→ **WHAT YOU WILL DO**
Whenever a line in the entries includes the word "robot", copy that line out.

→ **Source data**

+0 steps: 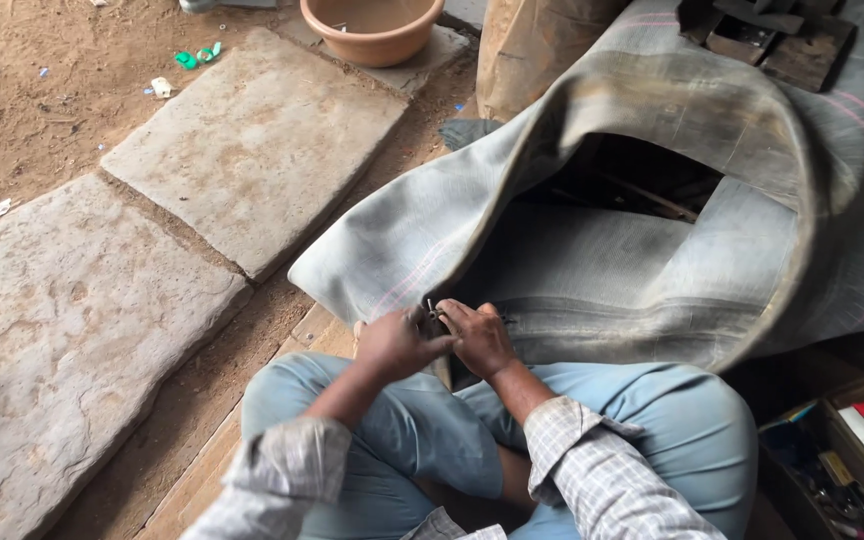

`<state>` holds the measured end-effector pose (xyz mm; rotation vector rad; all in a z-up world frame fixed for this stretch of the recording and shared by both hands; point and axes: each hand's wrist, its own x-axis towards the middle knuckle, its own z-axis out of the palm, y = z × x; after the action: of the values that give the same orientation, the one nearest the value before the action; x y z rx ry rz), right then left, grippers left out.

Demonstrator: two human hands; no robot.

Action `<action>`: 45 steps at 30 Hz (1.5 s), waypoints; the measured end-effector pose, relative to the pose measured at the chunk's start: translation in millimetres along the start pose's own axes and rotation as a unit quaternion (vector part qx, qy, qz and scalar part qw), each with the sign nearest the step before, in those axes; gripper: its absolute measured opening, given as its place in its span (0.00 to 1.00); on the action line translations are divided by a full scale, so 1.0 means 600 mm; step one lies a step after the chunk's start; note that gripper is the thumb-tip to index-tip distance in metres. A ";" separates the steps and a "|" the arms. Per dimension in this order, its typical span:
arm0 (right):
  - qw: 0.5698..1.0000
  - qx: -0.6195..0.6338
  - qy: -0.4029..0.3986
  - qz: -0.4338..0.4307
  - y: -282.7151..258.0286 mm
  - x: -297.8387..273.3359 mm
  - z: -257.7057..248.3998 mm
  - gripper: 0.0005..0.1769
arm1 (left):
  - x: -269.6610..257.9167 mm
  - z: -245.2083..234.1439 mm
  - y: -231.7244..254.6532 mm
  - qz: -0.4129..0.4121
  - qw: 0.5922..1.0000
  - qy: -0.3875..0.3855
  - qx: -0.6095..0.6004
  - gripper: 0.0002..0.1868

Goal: The person sits on the ground with a rubber inner tube across their lap and marks a spot on the tube with a small hand tool, rubbing and working the marked area of the rubber. They then set the tube down and pick up a pair of pliers from the tube.

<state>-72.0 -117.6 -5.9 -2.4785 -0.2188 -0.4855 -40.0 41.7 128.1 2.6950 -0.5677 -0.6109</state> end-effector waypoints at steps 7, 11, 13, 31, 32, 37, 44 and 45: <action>0.999 0.022 -0.017 0.047 -0.005 -0.006 0.011 0.09 | 0.022 0.079 -0.030 0.021 0.983 0.184 -0.020 0.32; 0.999 0.027 0.037 -0.003 -0.001 -0.002 -0.003 0.11 | 0.051 0.070 -0.012 0.016 0.990 0.131 -0.046 0.19; 0.998 0.052 0.043 -0.004 -0.007 -0.007 -0.005 0.13 | 0.071 0.088 -0.023 -0.005 0.995 0.094 -0.047 0.19; 0.999 0.002 -0.034 0.027 0.034 -0.018 0.067 0.04 | 0.100 0.099 -0.062 0.156 0.987 -0.035 0.022 0.35; 0.999 0.005 -0.031 0.024 0.035 -0.016 0.071 0.04 | 0.099 0.094 -0.060 0.153 0.986 -0.054 0.049 0.36; 1.000 -0.010 -0.020 -0.005 0.063 -0.025 0.097 0.03 | 0.116 0.108 -0.062 0.185 0.974 -0.057 0.121 0.34; 0.992 -0.082 -0.084 0.037 0.075 -0.024 0.108 0.08 | 0.081 0.034 -0.009 0.291 0.868 -0.050 0.399 0.22; 0.993 -0.080 -0.075 0.034 0.075 -0.023 0.108 0.08 | 0.080 0.029 -0.006 0.309 0.836 -0.053 0.451 0.23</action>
<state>-53.9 -116.5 -83.9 -2.6719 -0.1605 -0.2986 -7.2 19.7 95.3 2.9339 -2.0927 -0.3329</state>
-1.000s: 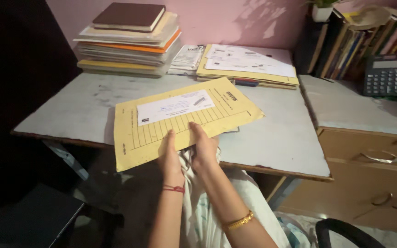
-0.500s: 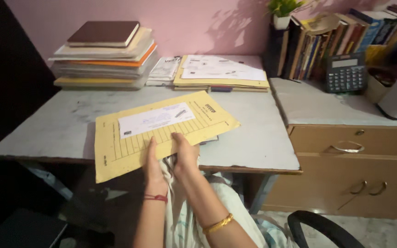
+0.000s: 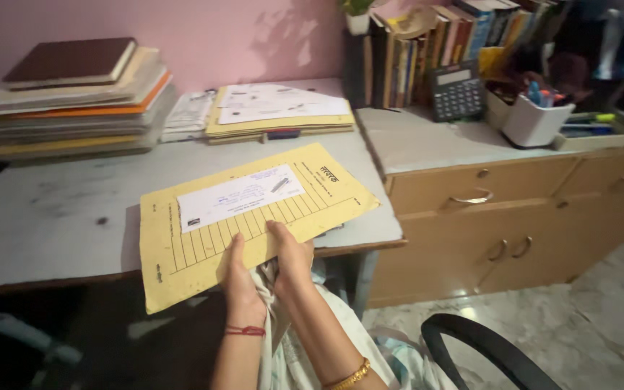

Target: The person wipes a blue book, a closed laptop, and several file folders with a white cloth on a desk. They move the laptop aside, wipe the book and folders, then place the folders on a nearby cabinet. The person also wipes a small paper packet before the clip ends.

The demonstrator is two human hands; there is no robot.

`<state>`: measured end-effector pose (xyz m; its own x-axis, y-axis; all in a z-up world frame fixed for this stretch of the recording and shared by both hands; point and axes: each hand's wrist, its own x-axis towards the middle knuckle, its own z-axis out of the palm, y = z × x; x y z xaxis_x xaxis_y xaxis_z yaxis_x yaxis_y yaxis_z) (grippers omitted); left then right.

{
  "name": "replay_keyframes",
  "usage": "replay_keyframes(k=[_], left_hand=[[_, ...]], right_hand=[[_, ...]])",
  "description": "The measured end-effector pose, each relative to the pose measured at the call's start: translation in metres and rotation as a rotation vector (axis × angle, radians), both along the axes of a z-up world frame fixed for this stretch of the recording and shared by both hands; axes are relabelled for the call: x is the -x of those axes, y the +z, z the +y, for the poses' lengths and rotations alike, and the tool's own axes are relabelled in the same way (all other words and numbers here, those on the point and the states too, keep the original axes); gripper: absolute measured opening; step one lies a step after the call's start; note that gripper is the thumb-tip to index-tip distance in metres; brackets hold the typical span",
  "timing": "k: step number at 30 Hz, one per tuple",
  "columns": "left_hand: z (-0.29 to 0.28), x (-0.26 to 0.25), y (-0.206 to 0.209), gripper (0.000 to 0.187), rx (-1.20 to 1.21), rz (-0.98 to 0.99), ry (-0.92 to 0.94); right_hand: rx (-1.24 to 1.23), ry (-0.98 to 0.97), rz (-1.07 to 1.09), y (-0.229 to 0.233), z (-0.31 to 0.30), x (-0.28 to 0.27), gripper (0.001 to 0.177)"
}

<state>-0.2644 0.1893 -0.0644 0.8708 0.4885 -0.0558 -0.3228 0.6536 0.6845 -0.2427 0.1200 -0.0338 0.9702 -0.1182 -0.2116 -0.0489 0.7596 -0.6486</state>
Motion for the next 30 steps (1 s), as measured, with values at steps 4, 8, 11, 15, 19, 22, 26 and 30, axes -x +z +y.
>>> replay_keyframes(k=[4, 8, 11, 15, 19, 22, 26, 30], left_hand=[[-0.032, 0.003, -0.003, 0.047, -0.031, 0.047, -0.032], [-0.066, -0.001, 0.002, 0.048, -0.008, 0.098, -0.089], [-0.091, -0.007, 0.007, 0.049, -0.010, 0.120, -0.174], [-0.129, -0.019, 0.016, 0.049, 0.001, 0.156, -0.300], [-0.177, -0.028, 0.014, 0.048, -0.003, 0.189, -0.367], [-0.213, -0.031, 0.013, 0.049, -0.035, 0.148, -0.414], [-0.245, -0.034, 0.007, 0.050, -0.087, 0.108, -0.488], [-0.268, -0.035, 0.004, 0.051, -0.035, 0.118, -0.548]], right_hand=[[0.063, -0.054, -0.018, -0.009, -0.034, 0.002, 0.058], [0.032, -0.093, 0.060, -0.011, -0.068, 0.001, 0.054], [0.032, -0.163, 0.080, -0.011, -0.092, -0.002, 0.052], [0.037, -0.263, 0.036, -0.010, -0.132, -0.010, 0.051], [0.023, -0.325, 0.132, -0.011, -0.182, -0.014, 0.049], [0.010, -0.383, 0.089, -0.008, -0.215, -0.010, 0.047], [-0.031, -0.449, 0.096, -0.010, -0.246, -0.004, 0.046], [-0.129, -0.459, 0.124, -0.013, -0.270, -0.006, 0.046]])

→ **EXERCISE ANSWER**
Demonstrator: two human hands; no robot.
The demonstrator is two human hands; there is no robot.

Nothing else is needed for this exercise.